Spring 2008

Silver Forks, Golden Memories and Library Treasures

UCLA Faculty Center

Speakers:

Edward Copeland, Pomona College — The Lost Chord: Jane Austen and the Silver Fork Novel
Diana Birchall, moderator — Panel Discussion of Golden Memories
Mimi Dudley and Claire Bellanti — UCLA Treasures: Perfect Specimens from the Sadleir Collection

Highlights

Edward Copeland, professor emeritus of English at Pomona College and past president of JASNA-SW, spoke about Jane Austen’s influence on “silver fork” novels. His talk showcased the ways in which novels of fashion and high life in the 1820s and 1830s “turned Austen’s novels into a source for wholesale plunder.”

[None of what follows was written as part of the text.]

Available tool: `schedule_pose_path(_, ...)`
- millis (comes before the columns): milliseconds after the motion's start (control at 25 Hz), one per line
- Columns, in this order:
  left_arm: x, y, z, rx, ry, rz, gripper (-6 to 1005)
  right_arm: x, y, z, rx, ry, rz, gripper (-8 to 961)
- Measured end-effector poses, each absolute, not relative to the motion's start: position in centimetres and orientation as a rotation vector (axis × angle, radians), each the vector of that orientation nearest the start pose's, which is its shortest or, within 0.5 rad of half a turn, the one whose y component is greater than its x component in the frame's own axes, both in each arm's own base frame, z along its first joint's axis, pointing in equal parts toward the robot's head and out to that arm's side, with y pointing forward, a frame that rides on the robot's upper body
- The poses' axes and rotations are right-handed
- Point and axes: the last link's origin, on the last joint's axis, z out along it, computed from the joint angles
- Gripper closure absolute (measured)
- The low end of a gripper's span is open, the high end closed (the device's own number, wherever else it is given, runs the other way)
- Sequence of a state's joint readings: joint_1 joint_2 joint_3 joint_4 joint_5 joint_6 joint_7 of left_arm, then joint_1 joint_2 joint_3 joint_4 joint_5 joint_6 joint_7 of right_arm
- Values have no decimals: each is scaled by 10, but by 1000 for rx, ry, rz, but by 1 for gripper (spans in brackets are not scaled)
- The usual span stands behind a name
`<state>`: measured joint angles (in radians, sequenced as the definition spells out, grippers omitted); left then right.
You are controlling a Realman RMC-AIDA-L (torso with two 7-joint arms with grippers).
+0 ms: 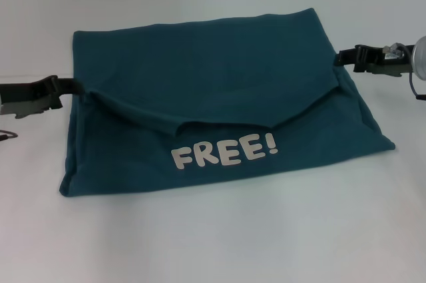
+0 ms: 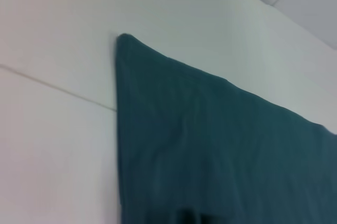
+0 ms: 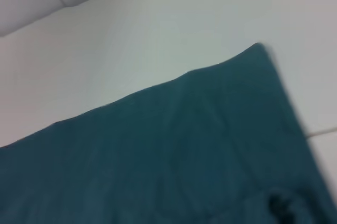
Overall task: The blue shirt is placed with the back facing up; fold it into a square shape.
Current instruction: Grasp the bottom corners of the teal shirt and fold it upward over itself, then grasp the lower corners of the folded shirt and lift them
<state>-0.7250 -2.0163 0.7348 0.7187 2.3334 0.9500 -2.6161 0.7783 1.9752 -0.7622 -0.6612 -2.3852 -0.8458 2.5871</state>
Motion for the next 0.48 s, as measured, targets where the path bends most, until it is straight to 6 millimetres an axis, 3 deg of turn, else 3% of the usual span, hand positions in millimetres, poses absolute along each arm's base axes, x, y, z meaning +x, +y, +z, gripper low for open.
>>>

He recently edited Sense and Sensibility (2006) for the Cambridge University Press Edition of Austen’s novels and co-edited (with Andrea Hibbard) for Pickering & Chatto an edition of Catherine Gore’s silver fork novel Cecil: Or, the Adventures of a Coxcomb (2005). He is the co-editor (with Juliet McMaster) of The Jane Austen Cambridge Companion (1997) and author of a study of Austen’s contemporaries, Women Writing About Money (Cambridge, 1995). He has published essays on Richardson, Defoe, Fielding, Cleland, Burney and other 18th century figures. Most recently his work has been on the generation of novelists immediately after Austen: on Italian opera in the silver fork novel, on the London topography of silver fork fiction and on Jane Austen’s relationship to these exotic novels.

Following is an excerpt from his talk:

The usual story, that Jane Austen’s novels in the first 20 years after her death were a taste for the discerning few alone, needs to be brought into line with a more provocative one — that within less than 10 years after 1817, the infamous “silver fork” novels, novels of fashion and high life in the 1820s and 1830s, had turned Austen’s novels into a source for wholesale plunder. In effect, Jane Austen’s novels had become objects of casual literary assimilation far earlier than traditional report would have it — before the Bentley editions of 1832, not after.

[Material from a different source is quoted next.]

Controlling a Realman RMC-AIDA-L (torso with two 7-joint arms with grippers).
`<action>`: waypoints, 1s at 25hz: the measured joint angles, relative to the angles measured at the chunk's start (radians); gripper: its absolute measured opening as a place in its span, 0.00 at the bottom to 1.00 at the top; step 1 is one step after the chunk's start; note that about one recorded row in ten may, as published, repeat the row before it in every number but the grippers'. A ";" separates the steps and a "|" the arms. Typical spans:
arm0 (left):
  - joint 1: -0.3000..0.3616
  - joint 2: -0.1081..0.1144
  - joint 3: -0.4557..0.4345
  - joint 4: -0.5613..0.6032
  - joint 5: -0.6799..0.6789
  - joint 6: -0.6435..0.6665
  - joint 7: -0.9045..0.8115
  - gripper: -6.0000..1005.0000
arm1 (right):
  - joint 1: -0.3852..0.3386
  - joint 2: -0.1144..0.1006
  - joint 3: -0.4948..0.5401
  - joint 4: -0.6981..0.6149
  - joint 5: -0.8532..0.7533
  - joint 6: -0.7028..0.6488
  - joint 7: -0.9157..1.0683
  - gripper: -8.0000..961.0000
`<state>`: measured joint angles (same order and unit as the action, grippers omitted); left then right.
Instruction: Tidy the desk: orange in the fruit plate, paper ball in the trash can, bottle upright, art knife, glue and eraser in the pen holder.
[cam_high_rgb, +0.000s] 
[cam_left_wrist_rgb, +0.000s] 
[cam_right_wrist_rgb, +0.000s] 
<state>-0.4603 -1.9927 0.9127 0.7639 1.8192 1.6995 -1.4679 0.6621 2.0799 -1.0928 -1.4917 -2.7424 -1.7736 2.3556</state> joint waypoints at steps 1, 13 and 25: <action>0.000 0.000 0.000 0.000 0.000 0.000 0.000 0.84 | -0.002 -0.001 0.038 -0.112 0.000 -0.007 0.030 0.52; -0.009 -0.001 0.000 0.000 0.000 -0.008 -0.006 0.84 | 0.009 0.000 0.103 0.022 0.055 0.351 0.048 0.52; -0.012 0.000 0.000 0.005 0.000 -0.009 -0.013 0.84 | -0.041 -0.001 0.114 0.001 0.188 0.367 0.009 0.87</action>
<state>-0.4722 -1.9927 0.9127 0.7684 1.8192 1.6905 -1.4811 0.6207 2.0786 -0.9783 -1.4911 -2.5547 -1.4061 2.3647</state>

The question as to why this early theft from Austen’s novels — plot, characters and dialogue — has gone unexplored is a reasonable one. It may be that Austen’s later Victorian admirers feared these morally questionable novels would be a stumbling block to her place in the literary canon. Or it may be that a traditional historical amnesia concerning these years between the last of the romantics and the first of the Victorians has caused the gap in the record. Nevertheless, Austen’s active ghost life in the years immediately following her death exposes not only a field of kinship presumed by the first generation of novelists to follow her, but also something fresh and new about Austen’s work itself — the striking political and cultural relevance it was to have for novelists in the Age of Reform.

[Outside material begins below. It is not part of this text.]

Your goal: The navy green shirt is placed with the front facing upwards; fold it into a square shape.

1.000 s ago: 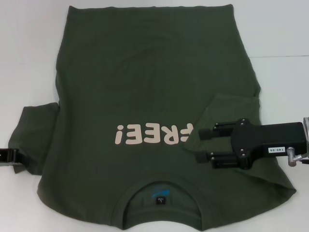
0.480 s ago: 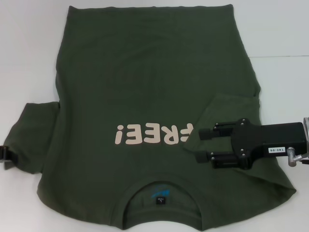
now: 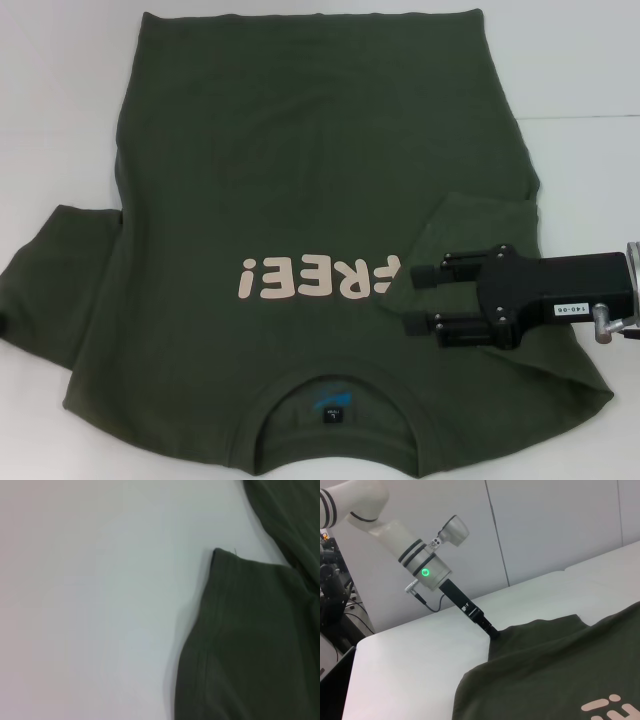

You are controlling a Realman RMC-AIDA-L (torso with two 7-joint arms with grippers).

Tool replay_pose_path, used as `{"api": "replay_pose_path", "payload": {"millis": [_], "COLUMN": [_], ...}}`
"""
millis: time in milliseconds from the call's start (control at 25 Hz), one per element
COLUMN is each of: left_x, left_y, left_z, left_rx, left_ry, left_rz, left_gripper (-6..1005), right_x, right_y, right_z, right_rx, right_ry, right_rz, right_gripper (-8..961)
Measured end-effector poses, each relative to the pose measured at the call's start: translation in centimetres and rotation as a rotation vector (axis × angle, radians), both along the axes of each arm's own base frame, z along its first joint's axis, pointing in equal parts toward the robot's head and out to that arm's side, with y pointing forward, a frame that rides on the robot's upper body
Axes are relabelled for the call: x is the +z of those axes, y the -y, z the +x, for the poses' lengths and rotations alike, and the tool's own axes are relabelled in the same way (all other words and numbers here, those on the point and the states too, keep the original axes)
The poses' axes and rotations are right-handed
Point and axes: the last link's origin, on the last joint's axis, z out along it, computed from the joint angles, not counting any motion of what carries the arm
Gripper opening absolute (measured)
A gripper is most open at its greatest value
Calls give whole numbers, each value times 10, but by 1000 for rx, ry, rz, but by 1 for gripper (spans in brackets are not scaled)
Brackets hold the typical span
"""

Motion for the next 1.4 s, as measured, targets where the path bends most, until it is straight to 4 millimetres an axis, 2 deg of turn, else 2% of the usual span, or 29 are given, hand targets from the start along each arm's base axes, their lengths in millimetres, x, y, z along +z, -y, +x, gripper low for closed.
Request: {"api": "replay_pose_path", "payload": {"millis": [1000,1400], "left_x": [22,20], "left_y": [-18,-20], "left_z": [-1,4], "left_rx": [0,-12], "left_ry": [-69,-54], "left_rz": [152,150], "left_gripper": [32,31], "right_x": [-4,-5], "right_y": [-2,-4], "right_z": [0,0], "right_rx": [-11,-14], "right_ry": [-2,2], "right_rz": [0,5], "right_gripper": [672,673]}}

Diana Birchall moderated a panel of several members discussing the “Golden Memories” of the early days of JASNA-SW.

UCLA librarians and JASNA-SW members Mimi Dudley and Claire Bellanti introduced the audience to the treasures of the Michael Sadleir Collection, held by the UCLA Young Research Library Special Collections Department. Their talk described the first, early and illustrated editions of Jane Austen’s novels as well as a variety of  “silver fork” novels from the collection that were on display in the library at the end of the meeting.